YOUR ASSIGNMENT >>
Below are some records: retype them all exactly, but not the pictures.

Data excerpts
◇ ◇ ◇

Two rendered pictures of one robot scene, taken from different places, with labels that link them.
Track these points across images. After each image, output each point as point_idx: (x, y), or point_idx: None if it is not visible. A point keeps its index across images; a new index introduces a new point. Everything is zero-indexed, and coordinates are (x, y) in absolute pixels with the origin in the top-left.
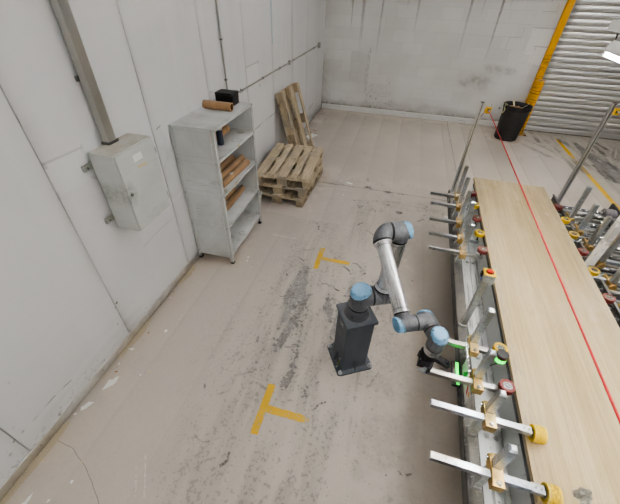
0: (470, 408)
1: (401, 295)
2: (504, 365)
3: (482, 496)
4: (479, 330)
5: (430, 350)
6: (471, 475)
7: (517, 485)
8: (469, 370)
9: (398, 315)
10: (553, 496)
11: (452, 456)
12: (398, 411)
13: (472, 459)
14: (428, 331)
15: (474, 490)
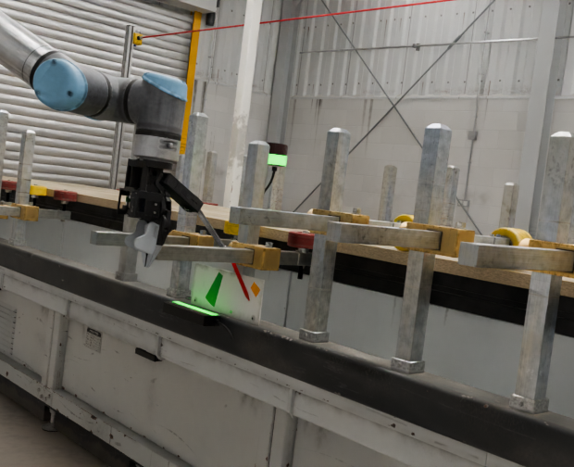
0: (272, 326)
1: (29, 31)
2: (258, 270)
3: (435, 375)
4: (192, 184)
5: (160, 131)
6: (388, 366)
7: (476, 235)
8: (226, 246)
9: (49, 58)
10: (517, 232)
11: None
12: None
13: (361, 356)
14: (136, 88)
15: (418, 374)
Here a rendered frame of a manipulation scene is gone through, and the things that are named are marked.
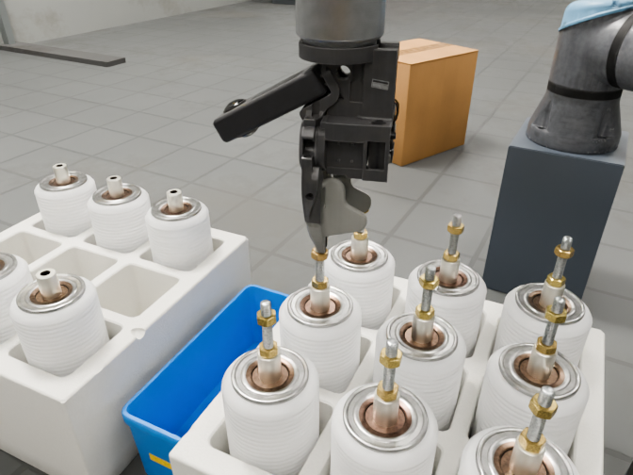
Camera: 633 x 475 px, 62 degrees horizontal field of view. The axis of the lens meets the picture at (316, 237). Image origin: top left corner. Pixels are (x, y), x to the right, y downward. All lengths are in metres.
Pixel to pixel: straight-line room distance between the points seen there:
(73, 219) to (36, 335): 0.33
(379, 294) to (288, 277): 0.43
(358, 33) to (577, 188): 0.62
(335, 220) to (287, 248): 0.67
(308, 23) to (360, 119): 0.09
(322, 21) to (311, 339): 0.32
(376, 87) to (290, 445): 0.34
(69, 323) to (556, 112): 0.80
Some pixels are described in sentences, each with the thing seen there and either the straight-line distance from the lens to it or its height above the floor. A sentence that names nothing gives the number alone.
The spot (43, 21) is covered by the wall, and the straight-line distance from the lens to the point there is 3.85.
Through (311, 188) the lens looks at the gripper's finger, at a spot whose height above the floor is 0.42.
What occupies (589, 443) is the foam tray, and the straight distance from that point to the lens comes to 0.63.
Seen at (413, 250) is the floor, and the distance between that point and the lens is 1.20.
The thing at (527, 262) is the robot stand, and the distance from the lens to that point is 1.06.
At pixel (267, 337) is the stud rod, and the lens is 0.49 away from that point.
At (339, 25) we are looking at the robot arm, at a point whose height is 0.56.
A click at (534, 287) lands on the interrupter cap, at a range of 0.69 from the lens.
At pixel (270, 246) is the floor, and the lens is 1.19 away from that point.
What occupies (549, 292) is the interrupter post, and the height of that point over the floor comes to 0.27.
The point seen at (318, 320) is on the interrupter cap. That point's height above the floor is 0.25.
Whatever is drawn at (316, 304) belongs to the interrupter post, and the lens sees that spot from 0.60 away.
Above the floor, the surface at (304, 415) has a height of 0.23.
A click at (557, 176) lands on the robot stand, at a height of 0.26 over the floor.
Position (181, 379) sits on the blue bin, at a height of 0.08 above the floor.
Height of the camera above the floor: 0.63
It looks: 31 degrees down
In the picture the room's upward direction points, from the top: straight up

◇ ◇ ◇

RESPONSE >>
Two rendered pictures of one robot scene, taken from different places, with labels that link them.
Track these points across images. After each image, output each point as point_idx: (x, y), or point_idx: None if it is not visible. A point keeps its index across images; a new index introduces a new point. Everything is zero-indexed, and coordinates are (x, y) in absolute pixels with the origin in the top-left.
0: (470, 408)
1: (401, 295)
2: (504, 365)
3: (482, 496)
4: (479, 330)
5: (430, 350)
6: (471, 475)
7: (517, 485)
8: (469, 370)
9: (398, 315)
10: (553, 496)
11: (452, 456)
12: (398, 411)
13: (472, 459)
14: (428, 331)
15: (474, 490)
0: (272, 326)
1: (29, 31)
2: (258, 270)
3: (435, 375)
4: (192, 184)
5: (160, 131)
6: (388, 366)
7: (476, 235)
8: (226, 246)
9: (49, 58)
10: (517, 232)
11: None
12: None
13: (361, 356)
14: (136, 88)
15: (418, 374)
Here a rendered frame of a manipulation scene is gone through, and the things that are named are marked.
Camera: 633 x 475 px, 62 degrees horizontal field of view. The axis of the lens meets the picture at (316, 237). Image origin: top left corner. Pixels are (x, y), x to the right, y downward. All lengths are in metres.
Pixel to pixel: straight-line room distance between the points seen there:
(73, 219) to (36, 335): 0.33
(379, 294) to (288, 277): 0.43
(358, 33) to (577, 188): 0.62
(335, 220) to (287, 248): 0.67
(308, 23) to (360, 119): 0.09
(322, 21) to (311, 339): 0.32
(376, 87) to (290, 445): 0.34
(69, 323) to (556, 112): 0.80
Some pixels are described in sentences, each with the thing seen there and either the straight-line distance from the lens to it or its height above the floor. A sentence that names nothing gives the number alone.
The spot (43, 21) is covered by the wall, and the straight-line distance from the lens to the point there is 3.85.
Through (311, 188) the lens looks at the gripper's finger, at a spot whose height above the floor is 0.42.
What occupies (589, 443) is the foam tray, and the straight distance from that point to the lens comes to 0.63.
Seen at (413, 250) is the floor, and the distance between that point and the lens is 1.20.
The thing at (527, 262) is the robot stand, and the distance from the lens to that point is 1.06.
At pixel (267, 337) is the stud rod, and the lens is 0.49 away from that point.
At (339, 25) we are looking at the robot arm, at a point whose height is 0.56.
A click at (534, 287) lands on the interrupter cap, at a range of 0.69 from the lens.
At pixel (270, 246) is the floor, and the lens is 1.19 away from that point.
What occupies (549, 292) is the interrupter post, and the height of that point over the floor comes to 0.27.
The point seen at (318, 320) is on the interrupter cap. That point's height above the floor is 0.25.
Whatever is drawn at (316, 304) belongs to the interrupter post, and the lens sees that spot from 0.60 away.
Above the floor, the surface at (304, 415) has a height of 0.23.
A click at (557, 176) lands on the robot stand, at a height of 0.26 over the floor.
Position (181, 379) sits on the blue bin, at a height of 0.08 above the floor.
Height of the camera above the floor: 0.63
It looks: 31 degrees down
In the picture the room's upward direction points, from the top: straight up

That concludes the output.